Media Statement by MP for Bangi and DAP Assistant National Political Education Director, Dr. Ong Kian Ming on 30 June 2020
Myth Busting Part 1
There is a narrative which has been perpetuated for many years that the majority of the Malay community still live in rural areas and that the urban areas are dominated by the non-Malays, especially the Chinese. This may have been true in 40 years ago but the demographic landscape in Malaysia has changed significantly since the 1980s. Since this issue has been in the news lately, I want to debunk this narrative or bust this ‘myth’ using the latest available statistics.
Fact 1: The majority of Malays live in urban areas in Malaysia
According to figures from the Department of Statistics Malaysia, 75% of Malaysia’s population lived in urban areas in 2016.
Out of this 75%, a majority or 56% are Bumiputeras. In fact, the number of Bumiputeras who live in urban areas outnumber those who live in rural areas by 2 to 1. In 2016, 13.2m Bumiputeras lived in urban areas compared to only 6.2m in the rural areas. In other words, almost 70% of Bumiputera community (of which the Malay community is the majority) live in urban areas.
These figures, in 2020, would definitely show an increase for the % as well as the number of Bumiputeras who live in the urban areas.
Of course, Bumiputeras form the majority of rural dwellers but the larger point here is that the Bumiputera Community, especially the Malay community, is overwhelmingly an urban community.
This leads me to the 2nd fact to highlight.
Fact 2: The majority of the largest parliament seats are located in urban areas with Malay voters being the plurality or the majority
Some of those who want to perpetuate the myth that Malays are a rural community often also want to perpetuate the myth that nearly all of the large parliamentary constituencies in the urban areas are Chinese majority constituencies.
40 years ago, it was the case that the parliamentary constituencies with the largest number of voters were Chinese majority constituencies located in Kuala Lumpur. This is no longer the case. Table 1 below shows the 20 largest parliamentary constituencies using figures from the 2018 general election. Only 4 are Chinese majority. 9 are Malay majority. 7 are Malay plurality (Malays form the largest block of voters but less than 50%) including my own constituency of Bangi. Nearly all of these seats are urban or semi-urban seats (with the exception of Baling and perhaps Tumpat and Kemamam). The average % of Malay voters in these 20 seats is 55.6% compared to an average % of 31.3 of Chinese voters.

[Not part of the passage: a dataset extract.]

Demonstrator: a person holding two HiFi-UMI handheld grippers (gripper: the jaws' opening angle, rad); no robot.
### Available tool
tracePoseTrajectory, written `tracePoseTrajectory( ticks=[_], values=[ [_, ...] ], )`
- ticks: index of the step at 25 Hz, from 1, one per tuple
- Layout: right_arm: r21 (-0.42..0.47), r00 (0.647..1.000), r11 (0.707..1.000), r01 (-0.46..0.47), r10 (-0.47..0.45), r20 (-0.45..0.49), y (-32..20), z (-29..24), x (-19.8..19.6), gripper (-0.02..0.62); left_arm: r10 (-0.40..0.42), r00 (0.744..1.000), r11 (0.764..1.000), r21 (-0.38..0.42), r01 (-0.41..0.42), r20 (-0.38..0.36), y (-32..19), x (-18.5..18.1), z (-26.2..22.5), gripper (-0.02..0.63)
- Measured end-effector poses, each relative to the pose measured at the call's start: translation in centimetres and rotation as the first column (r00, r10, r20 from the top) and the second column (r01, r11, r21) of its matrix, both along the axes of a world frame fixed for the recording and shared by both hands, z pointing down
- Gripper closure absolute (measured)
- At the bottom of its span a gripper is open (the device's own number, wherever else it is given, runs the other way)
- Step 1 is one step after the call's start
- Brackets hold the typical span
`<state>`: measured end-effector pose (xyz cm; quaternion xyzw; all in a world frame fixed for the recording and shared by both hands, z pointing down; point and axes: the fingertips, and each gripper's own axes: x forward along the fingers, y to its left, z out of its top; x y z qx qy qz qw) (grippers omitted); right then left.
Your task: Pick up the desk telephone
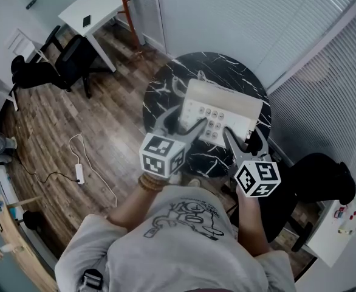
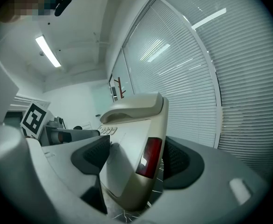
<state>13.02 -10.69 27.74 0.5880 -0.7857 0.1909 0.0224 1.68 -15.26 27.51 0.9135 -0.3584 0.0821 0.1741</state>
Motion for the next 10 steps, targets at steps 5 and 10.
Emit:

If the Malay community were to register as voters where they live rather than going back to their kampungs to vote, perhaps as many as 15 out of the top 20 parliament seats in Malaysia would be Malay majority seats in urban areas.
Fact 3: There are more Malay rich households than Chinese rich households but Malays also the majority of the B40 (including the urban poor)
One statistic which may surprise many is that there are more Bumiputera households earning more than RM10k a month compared to Chinese households. According to Khazanah Research Institute’s State of the Household Report first published in 2014, there were 280,000 Bumiputera households with monthly incomes of more than RM10,000 compared with 254,000 Chinese households and 45,000 Indian households. (Figure 1 below) These figures were obtained from the 2012 Household and Income survey collected b the Department of Statistics, Malaysia (DOSM).
Many Bumiputera, especially Malay households, are in the T20 category. This is part of the professionalization and urbanization experience of the Malay community over the past 4 decades and this trend will continue as more Malays move to the urban areas and as more Malays obtain higher education qualifications (a subject for another post) and have access to better job opportunities. Many high paying jobs, whether in the civil service, GLCs or in non-GLC listed companies are held by Malay professionals.
Of course, it is also true that the majority of the B40 group are from the Bumiputera community. According to figures collected by DOSM for the 11th Malaysian Plan, the Bumiputera community comprised 73.6% of households in the B40 category. At the same time, it is also worth highlighting that Chinese households comprise 17.5% of the B40 category and Indian households 7.5%. The impression that all Chinese are rich “towkays” is clearly a mistaken one.
Furthermore, if we can breakdown the Bumiputera community into smaller segments, I am confident that we would find a larger % of the Sarawakian and Sabahan Bumiputera communities which are more rural and also have lower household incomes compared to the Malay community.
Why is it important to debunk these myths?
Firstly, public policy must be designed based on updated statistics and facts, not based on mistaken narratives. For example, if govt policy were to be aimed at helping the marginalized Bumiputera communities, it would be a mistake to focus the majority of resources in the rural areas since the majority of Bumiputeras actually live in the urban areas. This is also why we need to update our measures of poverty, especially urban poverty, to properly capture the Bumiputera households which fall into this category and not pretend that we do not have any urban poor using outdated statistical measures.
Secondly, believing these myths would lead one to ignore the significant progress made in the creation of a vibrant Bumiputera middle class in Malaysia over the past decades.
Thirdly, we need to understand these facts in order to know what policies have succeeded and what policies have failed in the past. For example, would more middle and high income households in the Bumiputera community have been created if there was less crony capitalism and more transparency in the creation of capable Bumiputera entrepreneurs and professionals? Only with an honest appraisal of the facts and figures (and not relying to myths and mistaken narratives) can we answer these questions and find the right policy responses.
Dr. Ong Kian Ming,
Member of Parliament for Bangi and DAP Assistant National Political Education Director.
 The DOSM figures does not give a breakdown between the different Bumiputera communities. If this was disaggregated to the Malay, Sarawak Bumiputera and Sabah Bumiputera community, the % of the Malay community who live in urban areas would almost certainly increase.